SÃO PAULO (Reuters) - Mais celebrado como vilão de "Duro de Matar" e mago na saga "Harry Potter", o ator inglês Alan Rickman tem pouco reconhecimento por aqui por sua dedicada carreira teatral ou mesmo pelo primeiro filme que dirigiu, o incompreendido "Momento de Afeto" (de 1997). Agora, com "Um Pouco de Caos", ele quer mostrar mais de suas qualidades ao público em geral, neste romance de época que co-escreveu, ambientado na França do século XVII.
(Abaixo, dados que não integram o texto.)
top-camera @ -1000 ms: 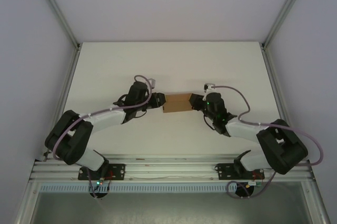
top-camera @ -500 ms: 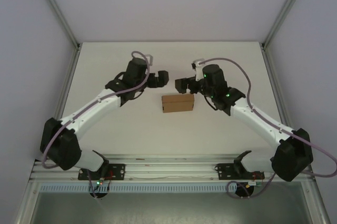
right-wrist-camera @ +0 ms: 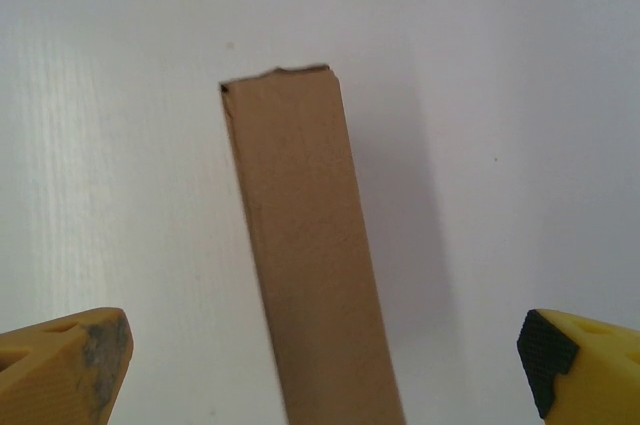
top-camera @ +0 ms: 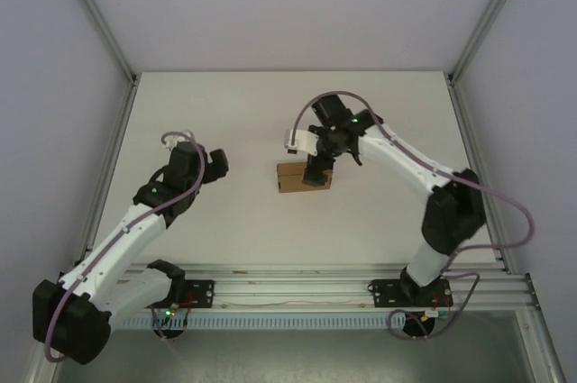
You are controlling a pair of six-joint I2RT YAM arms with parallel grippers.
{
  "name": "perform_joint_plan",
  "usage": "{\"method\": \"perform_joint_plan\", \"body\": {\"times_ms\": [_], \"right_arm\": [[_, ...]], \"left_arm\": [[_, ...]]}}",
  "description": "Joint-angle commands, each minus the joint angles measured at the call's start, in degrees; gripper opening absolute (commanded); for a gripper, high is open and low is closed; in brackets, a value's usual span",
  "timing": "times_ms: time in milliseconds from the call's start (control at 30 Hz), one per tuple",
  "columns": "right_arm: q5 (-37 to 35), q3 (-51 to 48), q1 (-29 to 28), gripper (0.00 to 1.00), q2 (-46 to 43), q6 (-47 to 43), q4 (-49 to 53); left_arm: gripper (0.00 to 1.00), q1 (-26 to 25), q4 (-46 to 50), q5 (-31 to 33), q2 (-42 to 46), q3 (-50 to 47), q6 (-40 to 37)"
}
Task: Assemble paper box
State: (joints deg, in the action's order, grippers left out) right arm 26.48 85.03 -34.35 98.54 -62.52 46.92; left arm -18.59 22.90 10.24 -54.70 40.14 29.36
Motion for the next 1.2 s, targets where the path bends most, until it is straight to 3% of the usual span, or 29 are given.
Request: {"method": "perform_joint_plan", "body": {"times_ms": [0,200,367,500,667,967,1167], "right_arm": [[-6.8,4.7,-1.2,1.0,6.1,-6.8,7.7],[-10.6,8.4,-2.5,1.0,14.5,-6.5,6.9],[-12.4,9.6,-3.3,0.91,18.9,-5.2,7.8],[-12.9,9.2,-3.7,0.76,18.9,-3.9,6.8],[-17.9,7.5,-3.7,0.45,15.6,-0.4,2.3],[-38.9,-6.3,-4.5,0.43,8.6,-1.9,-22.4],[-43.9,-12.8,-5.0,0.43,10.1,-4.7,-34.1]], "left_arm": [[1.0,0.4,2.3,3.7,1.8,-2.1,2.0],[1.0,0.4,1.6,4.3,0.4,-1.2,1.2],[1.0,0.3,1.9,4.8,-1.6,0.5,0.0],[1.0,0.4,1.4,4.5,-2.2,0.6,-0.2],[1.0,0.4,0.8,4.4,-1.7,0.7,-0.3],[1.0,0.4,0.4,5.9,-1.1,0.5,0.4],[1.0,0.4,-0.8,4.9,-1.2,-0.6,1.3]]}}
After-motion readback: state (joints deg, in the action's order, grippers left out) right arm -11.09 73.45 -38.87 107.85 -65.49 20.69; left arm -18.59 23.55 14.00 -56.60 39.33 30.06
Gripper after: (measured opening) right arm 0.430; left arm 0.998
Personificando ele próprio o Rei Sol Luís XIV, em um glamour praticamente teatral, o ator e diretor leva o espectador à construção dos jardins do palácio de Versalhes. Na lista de exigências do mais absolutista dos monarcas europeus de qualquer época, seus pedidos como "que o céu seja aqui" e "paraíso" atravessam como gelo a espinha do paisagista André Le Notre (Matthias Schoenaerts).
A vontade da vez do rei é um salão de baile com fonte de água ao ar livre, que precisa harmonizar com o restante do gigantesco jardim. Quadrado como um escriba (algo curioso para quem na vida real desenhou a Champs-Élysées, por exemplo), Le Notre procura alguém original para ajudá-lo na empreitada. Encontra o tal "toque de caos" na jardineira nada ortodoxa Sra. De Barra (Kate Winslet), viúva e independente em meio ao mundo de homens. Com fantasmas próprios bem guardados em um baú, ela se entrega ao trabalho e aos braços do mestre Le Notre.
Corretíssima do ponto de vista melodramático, a produção se ampara na ambientação (no belíssimo e inglês palácio Blenheim), ressaltada pela fotografia assinada por Ellen Kuras (de "Rebobine, Por Favor"), e no trabalho polivalente de Winslet. Mas, no fim, a história e o próprio filme são apenas digestivos e nada mais do que convencionais.
Os deslizes não são necessariamente a falta de correspondência com a aristocracia francesa (esta que se vê é inglesa até o último chá, incluindo os figurinos reaproveitados da série de TV "The Tudors"), ou o embuste do trabalho de De Barra, que se mostra uma obra de engenharia, mais do que de jardinagem.
O que retira grande parte da força de "Um Pouco de Caos" é a falta de cuidado com os próprios personagens. Como um Le Notre apagado, com uma temerária e unidimensional atuação de Schoenaerts, o caricato irmão bissexual do rei (Stanley Tucci) e uma corte francesa, que afia as unhas para De Barra mas se mostra um grupo, praticamente, de auto-ajuda para senhoras arrasadas por perdas afetivas.
Com o orçamento micro, Rickman fez o que pôde, usando a criatividade habitual de atores de teatro para adequar texto à produção. No entanto, usar sensibilidade moderna em drama de época não funciona nem em teatro conceitual de rua.